Reviewer pass: **complete, 2026-05-16.** The contrapositive proof, the scope
guard, the gate quote (verbatim against roadmap), and both cross-filings were
checked. The randomized-policy completeness gap and the policy-class scoping
were flagged and are now applied (new *Policy Class* section + randomized case
in the proof); the `b(x)` hypothesis is reframed as the conflict witness.

Resolved review-item dispositions:

1. **Cross-filed statement is adequately hedged.** It is conditional on a
   genuine fiber conflict and pre-registers both branches without asserting the
   empirical setup has one — no overclaim before the seed audit.

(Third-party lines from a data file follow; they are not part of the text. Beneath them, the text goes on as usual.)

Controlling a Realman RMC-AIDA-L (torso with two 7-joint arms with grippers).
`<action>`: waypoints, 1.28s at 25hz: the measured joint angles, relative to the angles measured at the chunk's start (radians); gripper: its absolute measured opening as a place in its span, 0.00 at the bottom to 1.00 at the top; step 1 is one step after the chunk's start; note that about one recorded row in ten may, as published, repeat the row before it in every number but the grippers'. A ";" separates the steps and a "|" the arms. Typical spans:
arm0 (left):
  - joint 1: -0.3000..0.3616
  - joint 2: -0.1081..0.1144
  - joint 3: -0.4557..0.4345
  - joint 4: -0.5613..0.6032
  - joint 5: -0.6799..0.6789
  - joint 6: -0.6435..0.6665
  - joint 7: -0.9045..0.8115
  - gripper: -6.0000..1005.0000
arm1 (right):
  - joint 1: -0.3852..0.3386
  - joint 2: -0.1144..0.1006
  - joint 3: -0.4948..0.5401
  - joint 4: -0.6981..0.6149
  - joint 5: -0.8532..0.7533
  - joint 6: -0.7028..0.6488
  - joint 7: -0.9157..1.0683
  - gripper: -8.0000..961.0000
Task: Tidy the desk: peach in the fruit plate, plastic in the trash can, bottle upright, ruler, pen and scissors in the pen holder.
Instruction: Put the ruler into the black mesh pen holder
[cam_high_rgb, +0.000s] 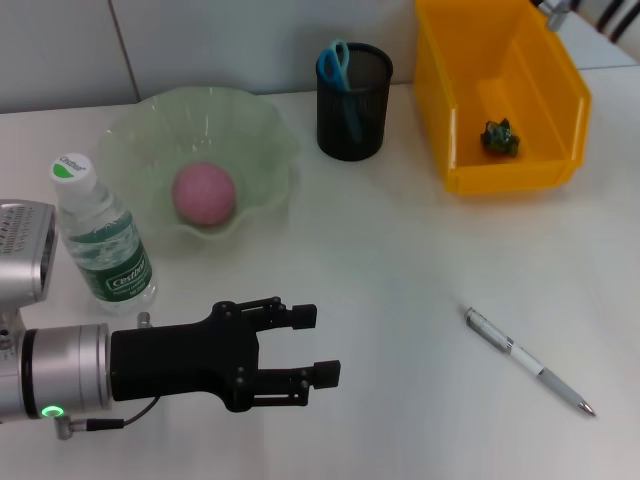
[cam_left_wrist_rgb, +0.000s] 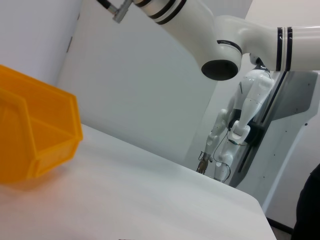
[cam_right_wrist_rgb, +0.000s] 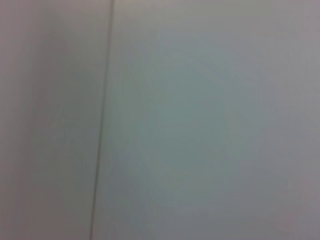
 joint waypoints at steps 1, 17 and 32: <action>0.000 0.000 0.000 0.000 0.000 0.000 0.000 0.80 | 0.000 0.000 0.000 0.000 0.000 0.000 0.000 0.44; -0.001 0.000 -0.001 -0.011 -0.002 -0.002 -0.006 0.80 | 0.091 0.003 -0.002 0.166 0.021 0.141 -0.061 0.45; 0.001 0.002 -0.001 -0.012 -0.002 0.002 -0.007 0.80 | 0.117 0.005 -0.002 0.210 0.022 0.198 -0.088 0.47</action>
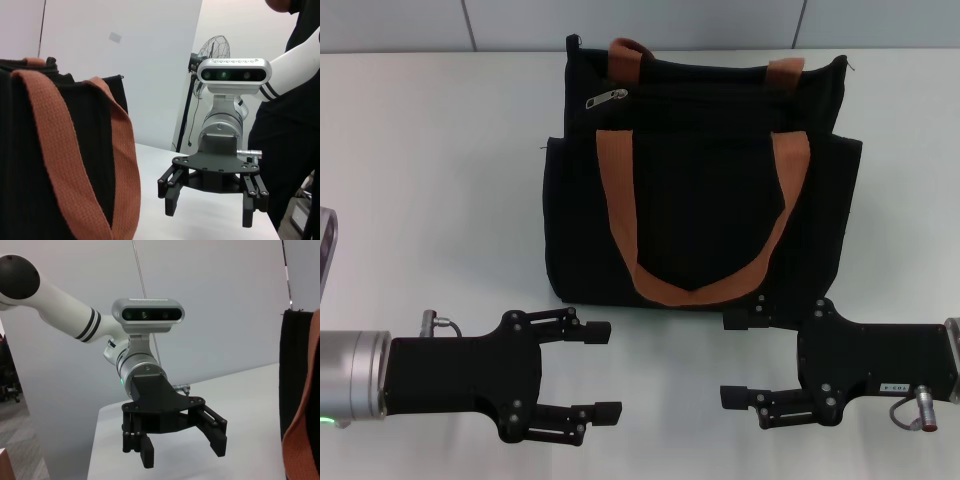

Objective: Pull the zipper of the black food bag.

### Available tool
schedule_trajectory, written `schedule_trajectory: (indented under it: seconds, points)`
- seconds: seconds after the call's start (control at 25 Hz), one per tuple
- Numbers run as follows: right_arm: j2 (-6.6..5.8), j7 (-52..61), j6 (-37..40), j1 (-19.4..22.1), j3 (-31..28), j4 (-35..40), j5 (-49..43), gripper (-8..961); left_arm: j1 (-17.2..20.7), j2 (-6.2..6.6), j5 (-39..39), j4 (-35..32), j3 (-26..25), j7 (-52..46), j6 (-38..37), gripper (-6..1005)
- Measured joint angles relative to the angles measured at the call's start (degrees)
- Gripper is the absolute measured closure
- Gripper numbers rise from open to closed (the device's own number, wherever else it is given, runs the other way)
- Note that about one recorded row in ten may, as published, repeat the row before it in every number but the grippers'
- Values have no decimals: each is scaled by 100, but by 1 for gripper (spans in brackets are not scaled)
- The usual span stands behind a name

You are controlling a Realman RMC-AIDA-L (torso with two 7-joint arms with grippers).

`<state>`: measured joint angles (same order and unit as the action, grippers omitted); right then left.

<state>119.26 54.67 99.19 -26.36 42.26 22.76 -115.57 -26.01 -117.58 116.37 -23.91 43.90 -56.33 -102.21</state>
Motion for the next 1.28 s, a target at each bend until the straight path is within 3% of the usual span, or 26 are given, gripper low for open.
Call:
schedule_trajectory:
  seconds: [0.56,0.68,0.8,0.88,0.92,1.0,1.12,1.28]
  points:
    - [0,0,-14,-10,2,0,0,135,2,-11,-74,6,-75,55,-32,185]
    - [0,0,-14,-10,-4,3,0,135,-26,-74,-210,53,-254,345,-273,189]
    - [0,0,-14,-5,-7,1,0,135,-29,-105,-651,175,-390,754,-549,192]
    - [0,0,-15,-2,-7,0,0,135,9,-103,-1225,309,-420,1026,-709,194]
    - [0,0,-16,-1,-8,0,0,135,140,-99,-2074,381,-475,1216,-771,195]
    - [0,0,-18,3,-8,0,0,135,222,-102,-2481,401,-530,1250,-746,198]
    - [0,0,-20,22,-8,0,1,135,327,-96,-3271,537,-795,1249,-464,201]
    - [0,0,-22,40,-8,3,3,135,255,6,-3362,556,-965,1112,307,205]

Confirmed as
   written; both cross-filings match.
2. **"Flat `F_σ` policy" = measurable wrt the current `Φ`** (deterministic or
   randomized), resolved in the new *Policy Class* section. A finite-memory /
   belief-augmented controller whose memory enters `X` is a policy over an
   *enriched* signature, outside the current `F_σ` by the Phase 0 convention —
   the sanctioned escape, not a counterexample.
3. **Phase 4 reuses this vocabulary — pre-committed.** Phase 4's
   measurable/off-measurable cell split uses the same fiber-conflict definition
   (fiber has / lacks a common optimal action), so the empirical gate and the
   theorem share one language (spec self-consistency).

Phase 3 closes **positive**; Phase 4 entry (Phase 3 exit) is satisfied.